* [EXERCISE]:
What you return should be each line of the data containing the string "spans".

Stored items:

━━━━━━━━━━━━━━━━━━━━

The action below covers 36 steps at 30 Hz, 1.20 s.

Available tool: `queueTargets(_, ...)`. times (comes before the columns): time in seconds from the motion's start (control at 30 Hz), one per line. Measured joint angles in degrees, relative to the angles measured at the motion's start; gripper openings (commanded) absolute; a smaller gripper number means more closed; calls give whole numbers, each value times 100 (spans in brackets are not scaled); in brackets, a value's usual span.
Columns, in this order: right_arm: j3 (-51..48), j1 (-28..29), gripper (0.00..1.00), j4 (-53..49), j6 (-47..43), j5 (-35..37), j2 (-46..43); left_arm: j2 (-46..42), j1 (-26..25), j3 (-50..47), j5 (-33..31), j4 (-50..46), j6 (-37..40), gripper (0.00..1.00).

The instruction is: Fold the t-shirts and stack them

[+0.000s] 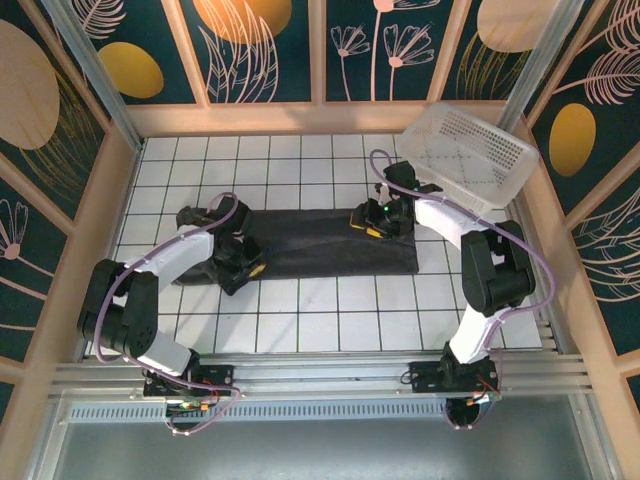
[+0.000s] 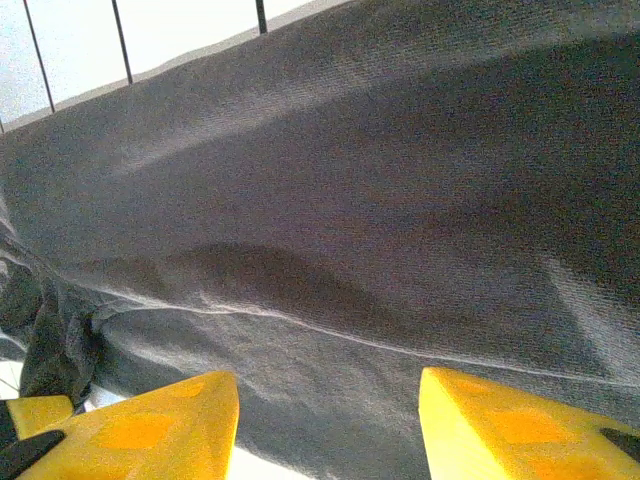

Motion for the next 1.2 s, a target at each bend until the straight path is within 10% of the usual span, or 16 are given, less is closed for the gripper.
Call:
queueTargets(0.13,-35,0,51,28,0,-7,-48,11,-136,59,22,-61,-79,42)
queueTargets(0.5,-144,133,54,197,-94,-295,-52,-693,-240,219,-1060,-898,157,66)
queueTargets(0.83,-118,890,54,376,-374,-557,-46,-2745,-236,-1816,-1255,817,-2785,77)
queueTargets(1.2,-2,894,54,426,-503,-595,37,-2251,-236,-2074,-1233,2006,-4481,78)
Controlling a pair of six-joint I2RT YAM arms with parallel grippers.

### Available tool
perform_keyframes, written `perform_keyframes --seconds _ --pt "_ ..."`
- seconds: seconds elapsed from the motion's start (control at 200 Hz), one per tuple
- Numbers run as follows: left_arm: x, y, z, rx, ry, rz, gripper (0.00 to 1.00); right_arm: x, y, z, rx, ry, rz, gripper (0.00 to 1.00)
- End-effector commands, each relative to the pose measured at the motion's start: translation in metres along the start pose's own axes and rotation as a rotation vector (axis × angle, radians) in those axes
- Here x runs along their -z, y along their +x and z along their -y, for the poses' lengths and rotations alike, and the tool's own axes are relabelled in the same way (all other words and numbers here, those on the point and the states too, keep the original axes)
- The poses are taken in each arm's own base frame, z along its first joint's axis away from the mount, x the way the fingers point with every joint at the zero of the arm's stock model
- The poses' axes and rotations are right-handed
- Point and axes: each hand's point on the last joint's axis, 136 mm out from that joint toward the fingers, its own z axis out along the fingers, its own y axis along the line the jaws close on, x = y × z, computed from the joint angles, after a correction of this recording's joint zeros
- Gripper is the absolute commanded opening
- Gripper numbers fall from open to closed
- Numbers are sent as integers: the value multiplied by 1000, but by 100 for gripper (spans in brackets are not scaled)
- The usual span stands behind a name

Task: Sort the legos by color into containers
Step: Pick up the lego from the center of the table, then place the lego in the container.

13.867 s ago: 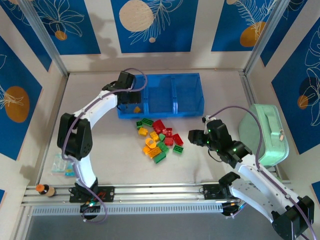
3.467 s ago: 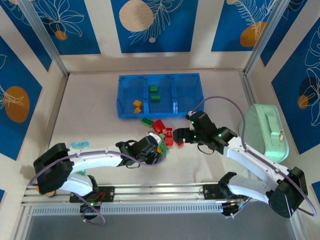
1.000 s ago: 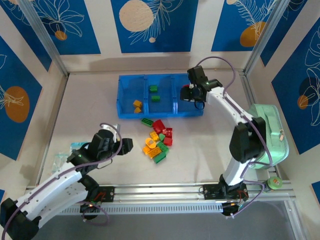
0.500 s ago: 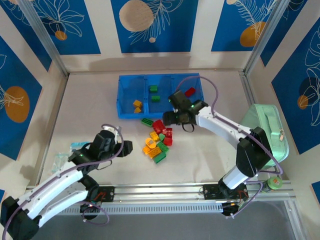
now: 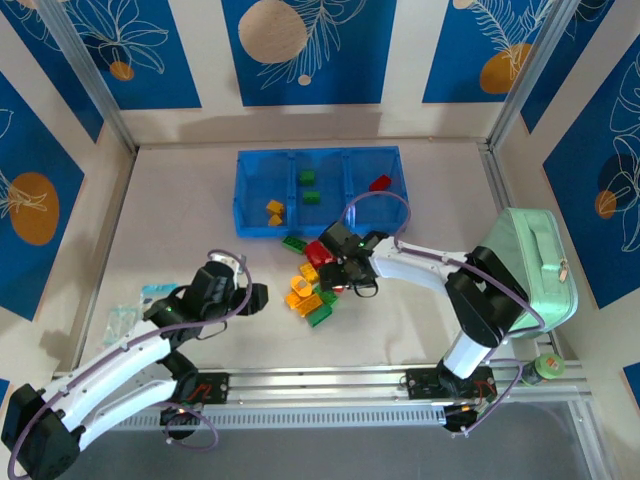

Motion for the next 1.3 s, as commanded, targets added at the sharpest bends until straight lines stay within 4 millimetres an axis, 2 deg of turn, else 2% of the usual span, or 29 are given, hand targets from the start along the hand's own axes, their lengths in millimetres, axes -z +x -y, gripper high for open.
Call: perform_keyframes --seconds 0.0,0.12,0.16,0.22,0.305,0.41,0.535,0.67,0.765,0.865,0.941,1.046,1.211,1.261,1.296 --pt "1 0 -1 14 10 10 68 -9 3 -10 -26 -35 -22 81" --pt "1 0 -1 13 9 11 68 -18 4 -9 -33 -25 -40 74" --pt "2 0 -1 12 9 11 68 -20 5 -8 -36 -20 -45 68" --pt "2 0 -1 10 8 12 68 -22 7 -7 -39 -13 -53 54" --pt "1 1 -2 9 5 10 68 -20 8 -5 -42 -8 -50 47" --pt "1 0 -2 10 5 13 68 -8 8 0 -37 10 -30 41" --pt "1 -3 0 5 7 19 68 20 -4 14 -39 39 37 40" --pt "1 -6 3 -1 14 24 68 54 -40 37 -75 2 118 40" --pt "1 -9 4 -5 14 24 67 76 -76 55 -106 -26 194 41" --pt "2 -10 5 -8 13 23 67 87 -116 75 -147 -51 235 41" --pt "3 -10 4 -11 9 24 67 87 -144 85 -164 -56 247 41" --pt "7 -9 0 -11 -5 29 67 75 -178 97 -184 -64 235 41" --pt "12 -9 -3 -10 -18 38 67 54 -213 108 -184 -19 207 42" --pt "13 -10 -4 -10 -21 41 67 48 -219 110 -190 -11 188 48" --pt "14 -10 -3 -11 -21 41 67 47 -223 110 -190 -2 184 64"
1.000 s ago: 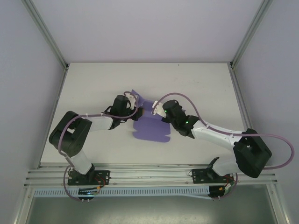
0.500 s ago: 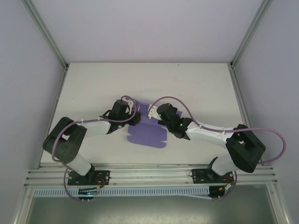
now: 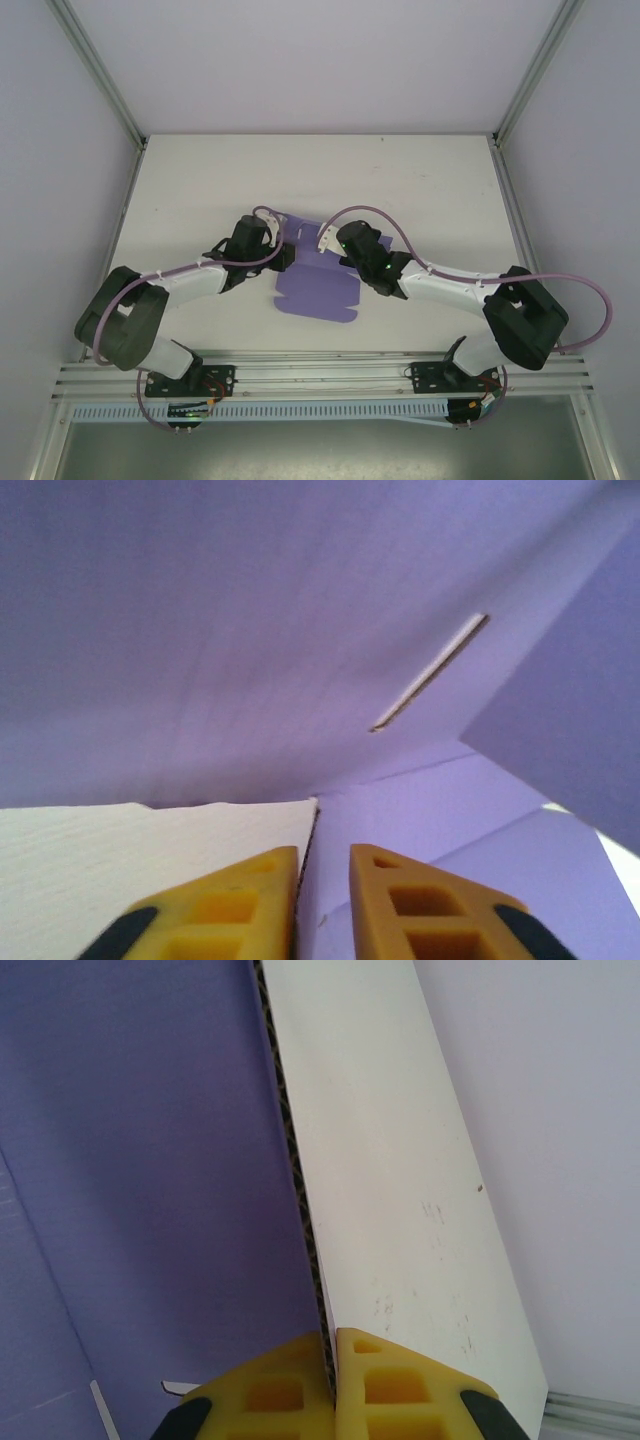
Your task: Assemble paper box
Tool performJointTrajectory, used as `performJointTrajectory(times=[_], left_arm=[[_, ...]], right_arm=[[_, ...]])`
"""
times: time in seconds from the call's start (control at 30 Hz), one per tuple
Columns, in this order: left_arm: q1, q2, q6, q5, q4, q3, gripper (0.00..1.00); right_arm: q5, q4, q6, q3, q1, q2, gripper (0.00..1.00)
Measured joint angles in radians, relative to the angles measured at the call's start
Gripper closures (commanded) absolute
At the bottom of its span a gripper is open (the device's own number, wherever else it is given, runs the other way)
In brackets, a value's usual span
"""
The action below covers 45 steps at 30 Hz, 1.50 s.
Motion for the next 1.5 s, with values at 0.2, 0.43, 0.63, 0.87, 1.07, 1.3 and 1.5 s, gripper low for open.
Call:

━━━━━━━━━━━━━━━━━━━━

* [TASK RESPONSE]:
Available tool: `queueTargets(_, ...)`. times (comes before the columns): time in seconds from the motion's start (control at 30 Hz), one per line. Measured joint angles in degrees, relative to the angles measured at the motion's start; gripper openings (commanded) absolute; a smaller gripper number means more closed; calls give whole numbers, each value times 100 (spans in brackets are not scaled); in brackets, a value's usual span.
- Numbers are sent as integers: the value multiplied by 1000, but by 100 for gripper (spans in brackets are not scaled)

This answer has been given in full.